## YOUR TASK
In full and word for word, copy the listing; no pictures belong in the copy.

## RECORDED INFORMATION
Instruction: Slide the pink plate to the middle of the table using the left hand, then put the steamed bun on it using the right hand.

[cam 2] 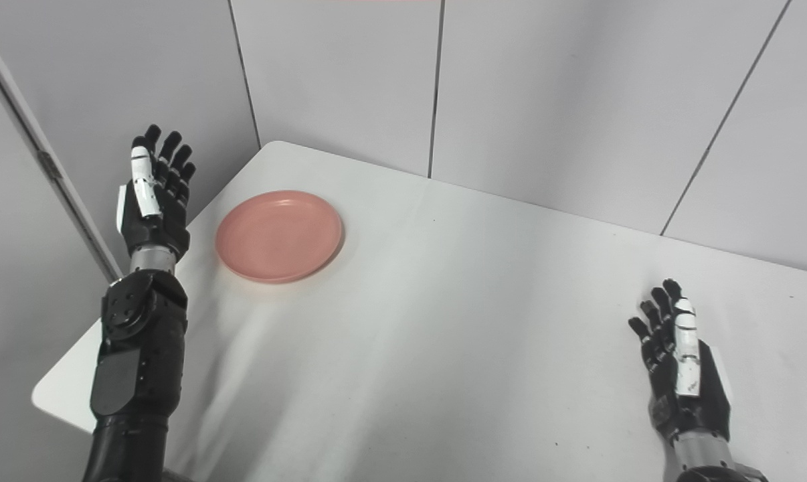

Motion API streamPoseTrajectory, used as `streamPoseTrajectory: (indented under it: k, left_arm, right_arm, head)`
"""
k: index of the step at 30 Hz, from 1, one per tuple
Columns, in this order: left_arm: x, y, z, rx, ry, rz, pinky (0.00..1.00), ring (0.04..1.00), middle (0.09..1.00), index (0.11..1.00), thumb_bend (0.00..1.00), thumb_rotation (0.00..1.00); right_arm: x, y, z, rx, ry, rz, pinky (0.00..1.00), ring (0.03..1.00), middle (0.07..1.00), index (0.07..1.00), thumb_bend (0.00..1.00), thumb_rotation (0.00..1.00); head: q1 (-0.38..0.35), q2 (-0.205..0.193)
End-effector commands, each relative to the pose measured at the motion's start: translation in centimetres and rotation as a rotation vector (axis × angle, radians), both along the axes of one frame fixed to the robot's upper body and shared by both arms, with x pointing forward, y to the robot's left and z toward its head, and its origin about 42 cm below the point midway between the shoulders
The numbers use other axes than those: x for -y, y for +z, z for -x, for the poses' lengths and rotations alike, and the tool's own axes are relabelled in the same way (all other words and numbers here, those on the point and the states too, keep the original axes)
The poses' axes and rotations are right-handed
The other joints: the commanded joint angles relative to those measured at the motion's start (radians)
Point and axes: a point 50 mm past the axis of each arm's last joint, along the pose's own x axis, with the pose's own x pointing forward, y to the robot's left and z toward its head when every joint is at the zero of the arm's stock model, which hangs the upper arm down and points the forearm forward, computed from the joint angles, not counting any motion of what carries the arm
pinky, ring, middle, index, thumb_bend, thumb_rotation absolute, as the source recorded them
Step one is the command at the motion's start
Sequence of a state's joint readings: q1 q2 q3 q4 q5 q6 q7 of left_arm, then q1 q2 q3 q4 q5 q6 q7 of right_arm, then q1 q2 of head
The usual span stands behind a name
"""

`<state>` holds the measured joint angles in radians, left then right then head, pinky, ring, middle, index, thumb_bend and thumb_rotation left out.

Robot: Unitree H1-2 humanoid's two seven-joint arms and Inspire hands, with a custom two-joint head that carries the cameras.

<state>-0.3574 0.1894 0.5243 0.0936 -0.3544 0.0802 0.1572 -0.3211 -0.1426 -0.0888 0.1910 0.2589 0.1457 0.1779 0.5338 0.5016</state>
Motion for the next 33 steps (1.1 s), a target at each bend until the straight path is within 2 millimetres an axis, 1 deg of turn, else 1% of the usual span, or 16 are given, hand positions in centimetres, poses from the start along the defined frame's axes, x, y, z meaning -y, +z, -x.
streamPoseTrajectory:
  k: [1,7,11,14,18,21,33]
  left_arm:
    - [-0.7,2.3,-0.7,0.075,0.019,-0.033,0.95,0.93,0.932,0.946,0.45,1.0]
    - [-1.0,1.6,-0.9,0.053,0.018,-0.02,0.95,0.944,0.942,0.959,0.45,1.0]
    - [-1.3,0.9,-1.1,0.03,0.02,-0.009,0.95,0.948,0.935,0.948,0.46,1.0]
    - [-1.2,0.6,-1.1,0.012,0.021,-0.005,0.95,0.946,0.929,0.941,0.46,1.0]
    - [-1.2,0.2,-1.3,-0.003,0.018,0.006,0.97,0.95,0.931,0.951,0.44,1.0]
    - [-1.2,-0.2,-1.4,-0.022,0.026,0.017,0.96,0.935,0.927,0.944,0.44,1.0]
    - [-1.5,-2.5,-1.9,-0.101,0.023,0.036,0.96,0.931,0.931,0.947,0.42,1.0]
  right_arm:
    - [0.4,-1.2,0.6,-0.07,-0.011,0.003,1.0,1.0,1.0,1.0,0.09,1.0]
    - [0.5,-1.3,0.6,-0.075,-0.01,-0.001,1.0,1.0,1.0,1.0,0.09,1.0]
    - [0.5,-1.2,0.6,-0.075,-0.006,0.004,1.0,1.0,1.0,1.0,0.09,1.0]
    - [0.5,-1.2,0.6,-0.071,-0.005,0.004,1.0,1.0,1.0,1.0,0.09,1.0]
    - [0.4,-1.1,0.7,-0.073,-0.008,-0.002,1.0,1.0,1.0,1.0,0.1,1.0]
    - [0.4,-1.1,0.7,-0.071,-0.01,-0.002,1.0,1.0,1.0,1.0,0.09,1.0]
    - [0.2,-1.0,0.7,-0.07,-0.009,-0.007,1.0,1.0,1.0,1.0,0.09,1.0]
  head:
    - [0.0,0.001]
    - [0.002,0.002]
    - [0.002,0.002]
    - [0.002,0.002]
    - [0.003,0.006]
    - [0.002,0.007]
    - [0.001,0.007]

## EXERCISE RESULT
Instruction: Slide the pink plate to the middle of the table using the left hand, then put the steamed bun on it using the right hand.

[cam 2] 

Motion API streamPoseTrajectory, used as `streamPoseTrajectory: (indented under it: k, left_arm, right_arm, head)`
"""
k: index of the step at 30 Hz, from 1, one per tuple
Columns, in this order: left_arm: x, y, z, rx, ry, rz, pinky (0.00..1.00), ring (0.04..1.00), middle (0.09..1.00), index (0.11..1.00), thumb_bend (0.00..1.00), thumb_rotation (0.00..1.00); right_arm: x, y, z, rx, ry, rz, pinky (0.00..1.00), ring (0.03..1.00), middle (0.07..1.00), index (0.07..1.00), thumb_bend (0.00..1.00), thumb_rotation (0.00..1.00); head: q1 (-0.38..0.35), q2 (-0.205..0.193)
End-effector commands, each relative to the pose measured at the motion's start: translation in centimetres and rotation as a rotation vector (axis × angle, radians), both along the axes of one frame fixed to the robot's upper body and shared by both arms, with x pointing forward, y to the robot's left and z toward its head, and its origin about 42 cm below the point midway between the shoulders
The numbers use other axes than those: x for -y, y for +z, z for -x, for the poses' lengths and rotations alike, and the tool's own axes are relabelled in the same way (all other words and numbers here, those on the point and the states too, keep the original axes)
The poses' axes and rotations are right-handed
The other joints: the commanded joint angles relative to those measured at the motion's start (radians)
Point and axes: a point 50 mm past the axis of each arm's last joint, along the pose's own x axis, with the pose's own x pointing forward, y to the robot's left and z toward its head when every joint is at the zero of the arm's stock model, which hangs the upper arm down and points the forearm forward, computed from the joint angles, not counting any motion of what carries the arm
pinky, ring, middle, index, thumb_bend, thumb_rotation absolute, as the source recorded them
Step one is the command at the motion's start
Sequence of a state's joint readings: q1 q2 q3 q4 q5 q6 q7 of left_arm, then q1 q2 q3 q4 q5 q6 q7 of right_arm, then q1 q2 of head
The usual span stands behind a name
"""

`<state>` holds the measured joint angles in radians, left then right then head, pinky, ring, middle, index, thumb_bend and thumb_rotation left out.

Robot: Unitree H1-2 humanoid's two seven-joint arms and Inspire hands, with a custom two-joint head that carries the cameras.

<state>-0.3574 0.1894 0.5243 0.0936 -0.3544 0.0802 0.1572 -0.3211 -0.1426 -0.0888 0.1910 0.2589 0.1457 0.1779 0.5338 0.5016</state>
Motion for the next 33 steps (1.1 s), a target at each bend until the straight path is within 2 millimetres an axis, 1 deg of turn, else 1% of the usual span, or 16 are given, hand positions in centimetres, poses from the start along the defined frame's axes, x, y, z meaning -y, +z, -x.
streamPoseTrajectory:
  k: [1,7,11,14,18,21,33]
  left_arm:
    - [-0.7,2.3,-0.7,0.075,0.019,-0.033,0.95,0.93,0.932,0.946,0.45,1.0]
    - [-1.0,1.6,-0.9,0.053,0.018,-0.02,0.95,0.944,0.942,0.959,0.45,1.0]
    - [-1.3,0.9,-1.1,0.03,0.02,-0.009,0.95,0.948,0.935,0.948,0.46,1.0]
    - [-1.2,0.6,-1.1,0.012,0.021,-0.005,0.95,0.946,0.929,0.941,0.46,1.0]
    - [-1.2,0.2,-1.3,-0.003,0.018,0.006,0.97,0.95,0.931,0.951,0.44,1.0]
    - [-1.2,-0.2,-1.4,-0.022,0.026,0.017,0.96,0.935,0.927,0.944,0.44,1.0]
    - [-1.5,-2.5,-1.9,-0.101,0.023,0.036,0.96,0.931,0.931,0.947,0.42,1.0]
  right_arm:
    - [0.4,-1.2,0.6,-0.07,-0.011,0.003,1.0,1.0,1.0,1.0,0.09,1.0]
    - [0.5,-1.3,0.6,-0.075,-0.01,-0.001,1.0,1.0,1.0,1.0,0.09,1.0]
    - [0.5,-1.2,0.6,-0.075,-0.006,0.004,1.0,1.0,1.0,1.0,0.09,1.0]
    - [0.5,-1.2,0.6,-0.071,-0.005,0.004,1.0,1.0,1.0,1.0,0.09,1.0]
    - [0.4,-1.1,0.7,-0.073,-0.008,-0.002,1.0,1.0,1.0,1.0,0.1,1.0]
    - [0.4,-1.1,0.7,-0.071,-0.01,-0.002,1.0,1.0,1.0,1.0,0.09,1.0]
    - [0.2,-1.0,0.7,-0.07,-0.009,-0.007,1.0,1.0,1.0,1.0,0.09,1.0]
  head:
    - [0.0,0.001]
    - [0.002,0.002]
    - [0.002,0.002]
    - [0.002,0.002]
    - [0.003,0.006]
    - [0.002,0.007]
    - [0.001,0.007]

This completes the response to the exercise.